# REQUIRED WORK
Begin at the top of the records and copy each line exactly. The line containing "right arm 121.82" is the last one to include.

# WORKING DATA
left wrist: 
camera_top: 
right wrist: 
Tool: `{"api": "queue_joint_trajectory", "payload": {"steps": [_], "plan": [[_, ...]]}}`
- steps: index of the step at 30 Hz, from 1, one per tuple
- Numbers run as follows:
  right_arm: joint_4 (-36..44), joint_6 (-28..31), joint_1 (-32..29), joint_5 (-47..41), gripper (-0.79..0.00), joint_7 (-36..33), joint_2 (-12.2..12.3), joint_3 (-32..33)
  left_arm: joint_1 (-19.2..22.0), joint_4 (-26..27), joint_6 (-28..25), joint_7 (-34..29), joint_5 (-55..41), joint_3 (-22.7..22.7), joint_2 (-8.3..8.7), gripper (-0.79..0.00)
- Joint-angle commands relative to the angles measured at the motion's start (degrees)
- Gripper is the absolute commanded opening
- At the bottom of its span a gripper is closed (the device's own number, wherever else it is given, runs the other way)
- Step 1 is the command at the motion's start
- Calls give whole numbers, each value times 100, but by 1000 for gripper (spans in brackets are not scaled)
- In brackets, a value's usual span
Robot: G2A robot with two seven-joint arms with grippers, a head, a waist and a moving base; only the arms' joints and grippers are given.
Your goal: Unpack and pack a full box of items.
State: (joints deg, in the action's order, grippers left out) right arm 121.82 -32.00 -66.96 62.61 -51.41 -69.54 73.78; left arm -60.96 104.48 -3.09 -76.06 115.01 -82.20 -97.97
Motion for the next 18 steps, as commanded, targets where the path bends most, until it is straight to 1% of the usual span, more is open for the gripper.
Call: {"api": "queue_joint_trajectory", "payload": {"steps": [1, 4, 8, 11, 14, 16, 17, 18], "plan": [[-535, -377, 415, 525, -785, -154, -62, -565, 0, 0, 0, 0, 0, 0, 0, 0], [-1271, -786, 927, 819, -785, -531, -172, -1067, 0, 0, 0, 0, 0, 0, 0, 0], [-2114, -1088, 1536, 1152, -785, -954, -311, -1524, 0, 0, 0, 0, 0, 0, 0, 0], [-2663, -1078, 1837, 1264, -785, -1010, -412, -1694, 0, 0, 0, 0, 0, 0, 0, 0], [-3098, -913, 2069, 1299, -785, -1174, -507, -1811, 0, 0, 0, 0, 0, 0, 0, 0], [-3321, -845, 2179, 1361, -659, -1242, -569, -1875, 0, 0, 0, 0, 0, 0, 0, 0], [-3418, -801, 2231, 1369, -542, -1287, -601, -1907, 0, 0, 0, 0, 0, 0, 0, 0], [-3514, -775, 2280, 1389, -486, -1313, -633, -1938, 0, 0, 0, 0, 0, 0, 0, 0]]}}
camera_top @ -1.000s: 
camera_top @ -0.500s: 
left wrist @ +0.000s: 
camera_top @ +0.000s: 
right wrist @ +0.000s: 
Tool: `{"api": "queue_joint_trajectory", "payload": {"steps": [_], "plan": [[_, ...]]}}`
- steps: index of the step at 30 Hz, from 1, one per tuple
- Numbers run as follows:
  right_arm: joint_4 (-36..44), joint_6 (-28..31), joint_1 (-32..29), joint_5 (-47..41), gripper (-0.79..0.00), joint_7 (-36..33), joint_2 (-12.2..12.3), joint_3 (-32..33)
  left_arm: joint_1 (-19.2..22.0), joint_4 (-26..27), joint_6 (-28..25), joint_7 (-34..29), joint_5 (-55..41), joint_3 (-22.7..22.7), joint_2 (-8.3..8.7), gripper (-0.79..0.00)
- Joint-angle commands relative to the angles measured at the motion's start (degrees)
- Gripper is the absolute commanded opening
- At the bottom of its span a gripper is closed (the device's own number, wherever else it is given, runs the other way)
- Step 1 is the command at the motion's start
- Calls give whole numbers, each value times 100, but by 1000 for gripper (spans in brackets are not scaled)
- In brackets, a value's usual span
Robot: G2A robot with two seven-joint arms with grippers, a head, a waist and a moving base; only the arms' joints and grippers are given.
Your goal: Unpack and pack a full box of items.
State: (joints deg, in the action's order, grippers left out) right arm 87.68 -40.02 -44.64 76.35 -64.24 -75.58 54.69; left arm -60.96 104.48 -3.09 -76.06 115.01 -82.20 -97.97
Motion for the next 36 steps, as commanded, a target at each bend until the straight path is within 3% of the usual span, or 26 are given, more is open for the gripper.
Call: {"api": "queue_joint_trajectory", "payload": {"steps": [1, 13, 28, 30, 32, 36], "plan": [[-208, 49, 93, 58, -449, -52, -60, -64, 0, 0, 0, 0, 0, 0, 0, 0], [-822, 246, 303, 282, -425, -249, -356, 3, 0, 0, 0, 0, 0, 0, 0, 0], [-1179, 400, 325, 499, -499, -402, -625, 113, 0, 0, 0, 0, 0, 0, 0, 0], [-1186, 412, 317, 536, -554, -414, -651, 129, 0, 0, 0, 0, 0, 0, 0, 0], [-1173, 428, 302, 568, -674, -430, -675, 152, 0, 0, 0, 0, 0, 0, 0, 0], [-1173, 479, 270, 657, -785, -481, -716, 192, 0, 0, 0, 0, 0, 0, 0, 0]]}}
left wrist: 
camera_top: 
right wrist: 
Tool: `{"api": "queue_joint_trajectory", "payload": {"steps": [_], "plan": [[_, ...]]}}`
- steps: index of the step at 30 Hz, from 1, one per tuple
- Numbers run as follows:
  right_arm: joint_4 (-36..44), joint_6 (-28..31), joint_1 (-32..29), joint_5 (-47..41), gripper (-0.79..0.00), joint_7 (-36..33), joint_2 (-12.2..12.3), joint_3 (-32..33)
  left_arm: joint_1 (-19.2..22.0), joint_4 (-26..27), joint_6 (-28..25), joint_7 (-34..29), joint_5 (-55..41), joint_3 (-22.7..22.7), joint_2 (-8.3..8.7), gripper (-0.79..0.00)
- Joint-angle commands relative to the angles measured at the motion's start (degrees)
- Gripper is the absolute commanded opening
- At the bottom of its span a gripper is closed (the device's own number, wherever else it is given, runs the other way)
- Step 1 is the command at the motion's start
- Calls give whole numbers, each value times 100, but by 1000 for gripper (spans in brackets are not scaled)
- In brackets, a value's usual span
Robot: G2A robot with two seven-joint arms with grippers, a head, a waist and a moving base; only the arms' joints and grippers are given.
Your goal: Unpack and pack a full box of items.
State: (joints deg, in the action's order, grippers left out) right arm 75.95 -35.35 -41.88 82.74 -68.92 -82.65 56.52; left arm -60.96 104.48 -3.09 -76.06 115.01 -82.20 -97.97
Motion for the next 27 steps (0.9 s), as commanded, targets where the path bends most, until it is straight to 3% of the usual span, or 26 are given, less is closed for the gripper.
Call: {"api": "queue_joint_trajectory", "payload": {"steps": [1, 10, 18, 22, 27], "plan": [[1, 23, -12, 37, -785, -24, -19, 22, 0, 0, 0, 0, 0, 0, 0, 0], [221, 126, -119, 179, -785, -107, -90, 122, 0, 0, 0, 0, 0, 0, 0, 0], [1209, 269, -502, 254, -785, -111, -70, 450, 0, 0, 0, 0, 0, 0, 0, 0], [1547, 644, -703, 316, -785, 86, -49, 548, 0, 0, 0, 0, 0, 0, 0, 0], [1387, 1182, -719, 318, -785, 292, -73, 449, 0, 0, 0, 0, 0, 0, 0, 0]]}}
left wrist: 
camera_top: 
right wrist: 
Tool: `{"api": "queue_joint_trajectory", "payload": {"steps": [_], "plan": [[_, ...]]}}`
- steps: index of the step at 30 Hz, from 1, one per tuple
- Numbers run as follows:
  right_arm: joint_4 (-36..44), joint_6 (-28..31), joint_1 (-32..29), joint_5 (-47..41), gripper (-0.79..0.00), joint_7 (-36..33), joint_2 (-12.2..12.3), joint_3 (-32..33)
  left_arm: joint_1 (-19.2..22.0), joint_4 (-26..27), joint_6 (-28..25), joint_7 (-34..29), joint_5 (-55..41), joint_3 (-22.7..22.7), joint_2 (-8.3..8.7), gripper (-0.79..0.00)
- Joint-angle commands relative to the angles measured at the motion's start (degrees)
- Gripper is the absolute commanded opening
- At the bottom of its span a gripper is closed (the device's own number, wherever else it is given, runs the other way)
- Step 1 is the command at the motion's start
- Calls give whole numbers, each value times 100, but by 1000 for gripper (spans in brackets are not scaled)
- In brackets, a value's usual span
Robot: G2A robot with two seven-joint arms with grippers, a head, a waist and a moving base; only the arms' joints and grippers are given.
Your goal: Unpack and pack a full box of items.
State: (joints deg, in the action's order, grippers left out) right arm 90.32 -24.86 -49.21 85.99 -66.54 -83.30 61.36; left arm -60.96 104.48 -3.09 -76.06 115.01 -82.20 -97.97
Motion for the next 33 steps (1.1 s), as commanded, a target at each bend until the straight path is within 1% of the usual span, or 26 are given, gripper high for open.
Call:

# EXERCISE ANSWER
left wrist: 
camera_top: 
right wrist: 
Tool: `{"api": "queue_joint_trajectory", "payload": {"steps": [_], "plan": [[_, ...]]}}`
- steps: index of the step at 30 Hz, from 1, one per tuple
- Numbers run as follows:
  right_arm: joint_4 (-36..44), joint_6 (-28..31), joint_1 (-32..29), joint_5 (-47..41), gripper (-0.79..0.00), joint_7 (-36..33), joint_2 (-12.2..12.3), joint_3 (-32..33)
  left_arm: joint_1 (-19.2..22.0), joint_4 (-26..27), joint_6 (-28..25), joint_7 (-34..29), joint_5 (-55..41), joint_3 (-22.7..22.7), joint_2 (-8.3..8.7), gripper (-0.79..0.00)
- Joint-angle commands relative to the angles measured at the motion's start (degrees)
- Gripper is the absolute commanded opening
- At the bottom of its span a gripper is closed (the device's own number, wherever else it is given, runs the other way)
- Step 1 is the command at the motion's start
- Calls give whole numbers, each value times 100, but by 1000 for gripper (spans in brackets are not scaled)
- In brackets, a value's usual span
Robot: G2A robot with two seven-joint arms with grippers, a head, a waist and a moving base; only the arms' joints and grippers are given.
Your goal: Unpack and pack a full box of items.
State: (joints deg, in the action's order, grippers left out) right arm 121.82 -32.00 -66.96 62.61 -51.41 -69.54 73.78; left arm -60.96 104.48 -3.09 -76.06 115.01 -82.20 -97.97

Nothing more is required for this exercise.